Consumer/producer instances
I began this week by making it clearer in-kernel, which contexts are known as “producers”, and which ones are known as “consumers”. As the names imply, the producers are the processes or usually the kernel, that receives SQEs, processes them, and sends CQEs. Similarly, the producers, also being either a process or the kernel (direct kernel-to-kernel io_uring communication never happens though), sends SQEs and receives CQEs. Having separated these types of rings into separate enum variants, it became much easier reasoning about in-kernel io_uring handles.
impl AsyncScheme for RootScheme
The RootScheme is now the first kernel scheme to implement the poll_handle
fn! This means, that io_uring will not block within the kernel if the file
descriptors used in system calls belong to that scheme. While the biggest and
the most important challenge is making UserScheme
async, there is at least
one scheme now that has requests that can wake a possible infinite time to
complete, that doesn’t block internally. Consequently, pcid
was now able to
receive an SQE directly from xhcid
, albeit now with handling for that.
Almost there, PCI!
The pcid_interface
part should already be finished for the most part; it now
supports io_uring, with the predecessor, pipes where the fds are shared using
environment variables, deprecated (I presume I would also deprecate the old
process-arguments interface as well). There is a possibility that a few
arguments of some functions may change there, but apart from that, that part
needs not that much more work.
However, most of the io_uring code actually happens within
redox-iou
, and the
newly-separated crate
redox-buffer-pool
,
which handle the actual OS interface. The goal someday, is for these to
eventually be integrated into mio
, and hence, tokio
. While I managed to get
all types of io_urings, be it userspace-to-userspace, userspace-to-kernel, and
kernel-to-userspace working (not tested, and not fully implemented in the
kernel yet), there is one limitation currently: memory and buffer management.
redox-buffer-pool
Userspace-to-kernel and kernel-to-userspace is easy; the kernel manages all the memory for us, as it’s man-in-the-middle for all syscalls there. With userspace-to-userspace io_urings however, all the kernel can do is to make io_uring memory management easier, but the processes will still need some method of systematically sharing buffers for syscalls.
Initially included within redox-iou
, redox-buffer-pool
has become it’s own
crate, with the purpose of providing a memory allocator that gives out chunks
with an arbitrary size and alignment, from larger chunks of memory that
originate from e.g. mmap. It also supports “guards”, which prevent slices
within a buffer pool from being reclaimed (dropping may also leak if it has
to), until the guard allows that.
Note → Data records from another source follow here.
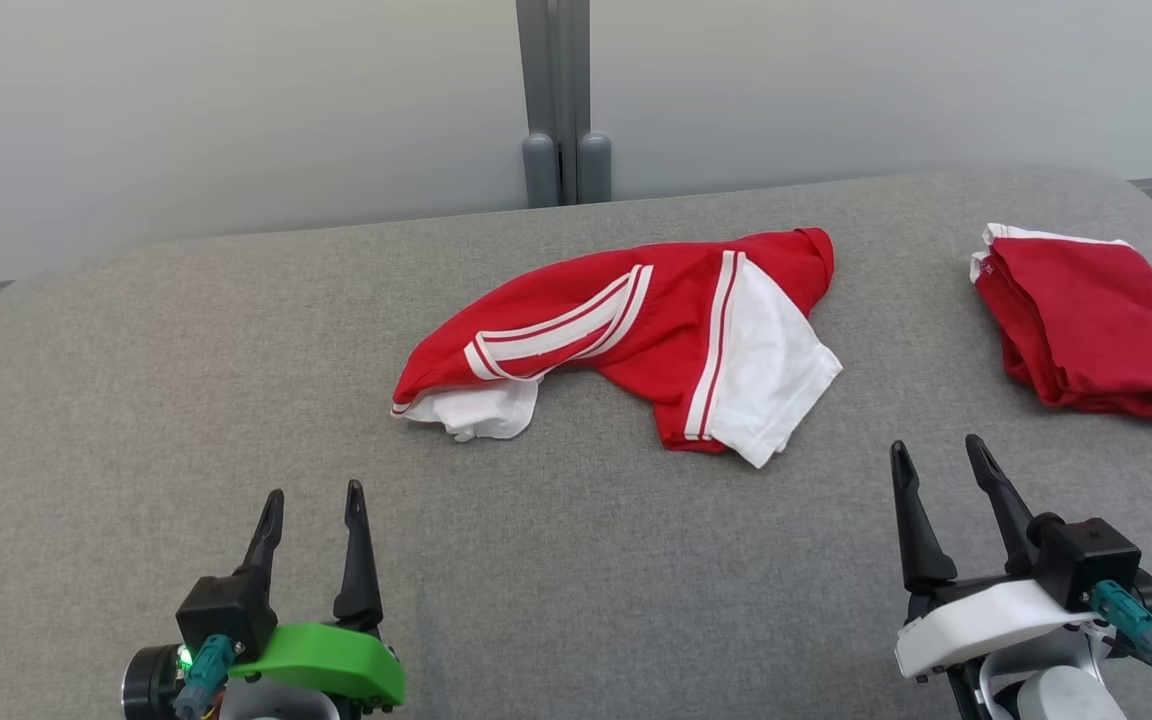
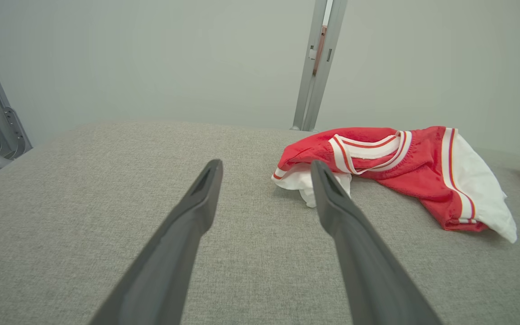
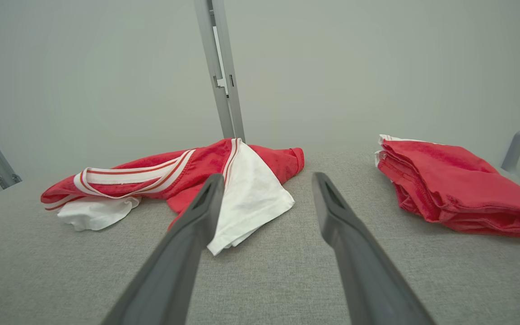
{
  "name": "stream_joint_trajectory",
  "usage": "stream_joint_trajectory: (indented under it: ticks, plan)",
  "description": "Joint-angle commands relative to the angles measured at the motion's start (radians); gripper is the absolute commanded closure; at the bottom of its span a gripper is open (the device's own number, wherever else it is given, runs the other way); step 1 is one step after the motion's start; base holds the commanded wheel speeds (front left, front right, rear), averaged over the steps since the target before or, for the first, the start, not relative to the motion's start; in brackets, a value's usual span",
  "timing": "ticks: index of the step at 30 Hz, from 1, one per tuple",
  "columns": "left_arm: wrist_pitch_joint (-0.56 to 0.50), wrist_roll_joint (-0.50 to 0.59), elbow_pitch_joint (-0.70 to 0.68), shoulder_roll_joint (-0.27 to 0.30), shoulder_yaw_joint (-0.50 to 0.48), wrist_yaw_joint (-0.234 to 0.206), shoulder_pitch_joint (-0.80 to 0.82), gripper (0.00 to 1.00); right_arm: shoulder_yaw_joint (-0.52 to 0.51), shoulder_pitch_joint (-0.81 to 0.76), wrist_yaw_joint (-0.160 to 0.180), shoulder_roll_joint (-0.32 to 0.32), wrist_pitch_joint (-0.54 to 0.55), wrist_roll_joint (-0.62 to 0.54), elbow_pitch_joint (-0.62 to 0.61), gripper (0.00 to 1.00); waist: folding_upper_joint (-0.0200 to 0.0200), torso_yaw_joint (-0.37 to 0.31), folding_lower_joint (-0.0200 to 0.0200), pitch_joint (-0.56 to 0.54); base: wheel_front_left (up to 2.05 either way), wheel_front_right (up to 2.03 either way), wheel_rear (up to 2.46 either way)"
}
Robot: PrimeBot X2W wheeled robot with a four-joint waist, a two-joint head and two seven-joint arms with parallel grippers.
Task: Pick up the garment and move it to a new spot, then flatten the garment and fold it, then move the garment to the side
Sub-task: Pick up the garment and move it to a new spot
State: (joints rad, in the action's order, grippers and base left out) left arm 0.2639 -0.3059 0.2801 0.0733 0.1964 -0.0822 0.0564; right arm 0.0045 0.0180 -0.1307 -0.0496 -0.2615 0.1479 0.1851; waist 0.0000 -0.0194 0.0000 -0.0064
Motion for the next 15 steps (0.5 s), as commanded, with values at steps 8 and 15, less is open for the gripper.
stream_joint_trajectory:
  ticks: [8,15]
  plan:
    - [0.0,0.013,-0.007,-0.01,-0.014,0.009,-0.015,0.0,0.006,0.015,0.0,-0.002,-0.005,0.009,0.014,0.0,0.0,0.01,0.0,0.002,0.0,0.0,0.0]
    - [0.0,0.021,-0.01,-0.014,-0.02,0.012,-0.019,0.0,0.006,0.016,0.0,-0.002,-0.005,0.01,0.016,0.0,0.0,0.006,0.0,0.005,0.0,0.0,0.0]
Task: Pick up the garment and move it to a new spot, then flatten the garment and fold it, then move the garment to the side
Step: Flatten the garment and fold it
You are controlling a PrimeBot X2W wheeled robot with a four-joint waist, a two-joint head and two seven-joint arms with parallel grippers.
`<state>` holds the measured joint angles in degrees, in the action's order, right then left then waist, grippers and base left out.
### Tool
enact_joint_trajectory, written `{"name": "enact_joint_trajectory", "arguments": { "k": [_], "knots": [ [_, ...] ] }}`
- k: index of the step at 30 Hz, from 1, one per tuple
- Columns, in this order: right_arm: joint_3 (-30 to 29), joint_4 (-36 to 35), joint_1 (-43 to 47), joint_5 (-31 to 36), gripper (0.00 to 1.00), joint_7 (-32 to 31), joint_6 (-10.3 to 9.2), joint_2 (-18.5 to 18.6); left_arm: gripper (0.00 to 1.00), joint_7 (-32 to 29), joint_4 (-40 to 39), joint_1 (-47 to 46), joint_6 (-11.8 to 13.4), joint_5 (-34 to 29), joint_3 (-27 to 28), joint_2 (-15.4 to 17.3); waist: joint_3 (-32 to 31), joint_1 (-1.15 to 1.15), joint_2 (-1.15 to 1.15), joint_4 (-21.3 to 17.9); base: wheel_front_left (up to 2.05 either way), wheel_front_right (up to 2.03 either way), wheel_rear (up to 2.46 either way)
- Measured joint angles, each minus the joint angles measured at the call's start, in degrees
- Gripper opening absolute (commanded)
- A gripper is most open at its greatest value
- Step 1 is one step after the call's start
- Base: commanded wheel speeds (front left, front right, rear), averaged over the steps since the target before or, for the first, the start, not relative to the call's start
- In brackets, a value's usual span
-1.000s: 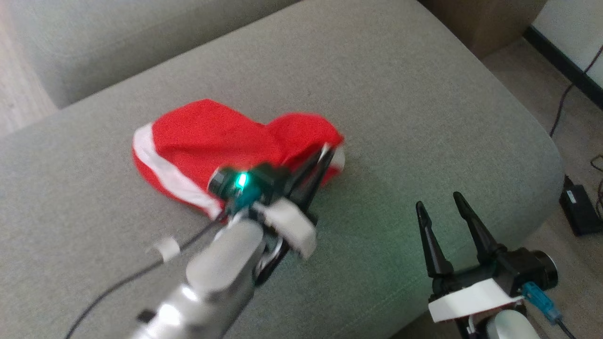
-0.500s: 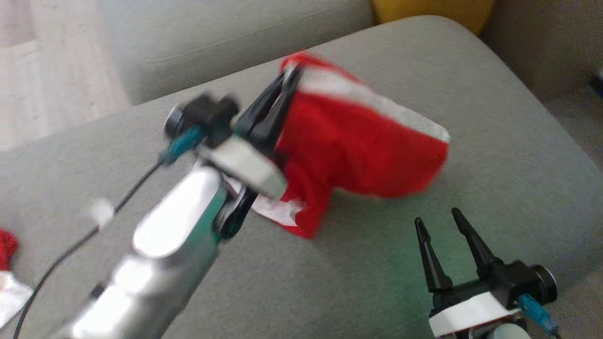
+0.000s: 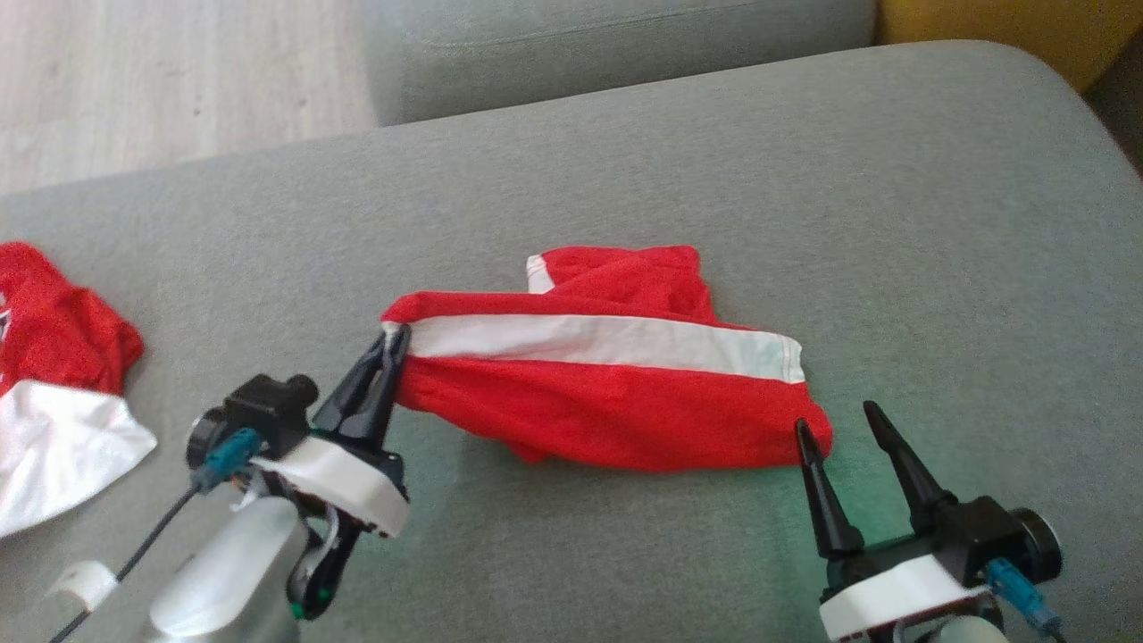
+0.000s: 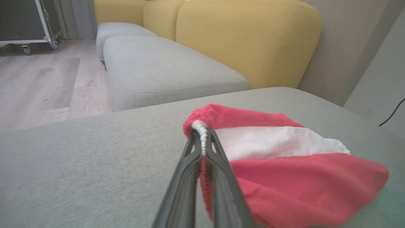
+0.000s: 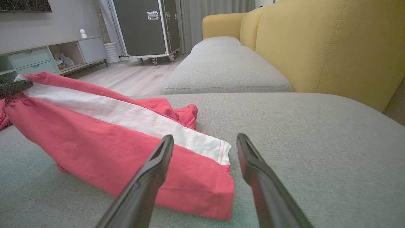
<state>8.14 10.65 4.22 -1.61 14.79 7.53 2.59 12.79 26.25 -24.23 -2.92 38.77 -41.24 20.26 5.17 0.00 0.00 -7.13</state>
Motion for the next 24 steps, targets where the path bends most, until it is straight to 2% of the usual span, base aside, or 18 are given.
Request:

For io_uring futures, this would mean that
the future will have a guard tied to its state-Arc
, that is released when the
Arc
has been dropped (it stores a Weak
), or when the future has
transitioned to the Finished
or Canceled
states.
This crate may and will probably also be used for drivers to manage physical memory shared between drivers and hardware, which is conceptually similar, but requires some extra functionality (like making sure a single buffer slice doesn’t overlap the underlying physical memory allocations).
It’s not completely finished yet (in fact the allocator is currently O(n) in worst case, but this is something that I will fix soon).
TODO
Now that I have gotten producers and secondary consumers to work with
redox-iou
(the “secondary” means that it’s a userspace-to-userspace ring,
controlled by a userspace-to-kernel ring), I also need to get the buffer pool
working as well, so that the pcid
interface can transfer data between
drivers, safely and fast.
And, I also unfortunately need to get the new compiler submodule merged, with all the patches required for that.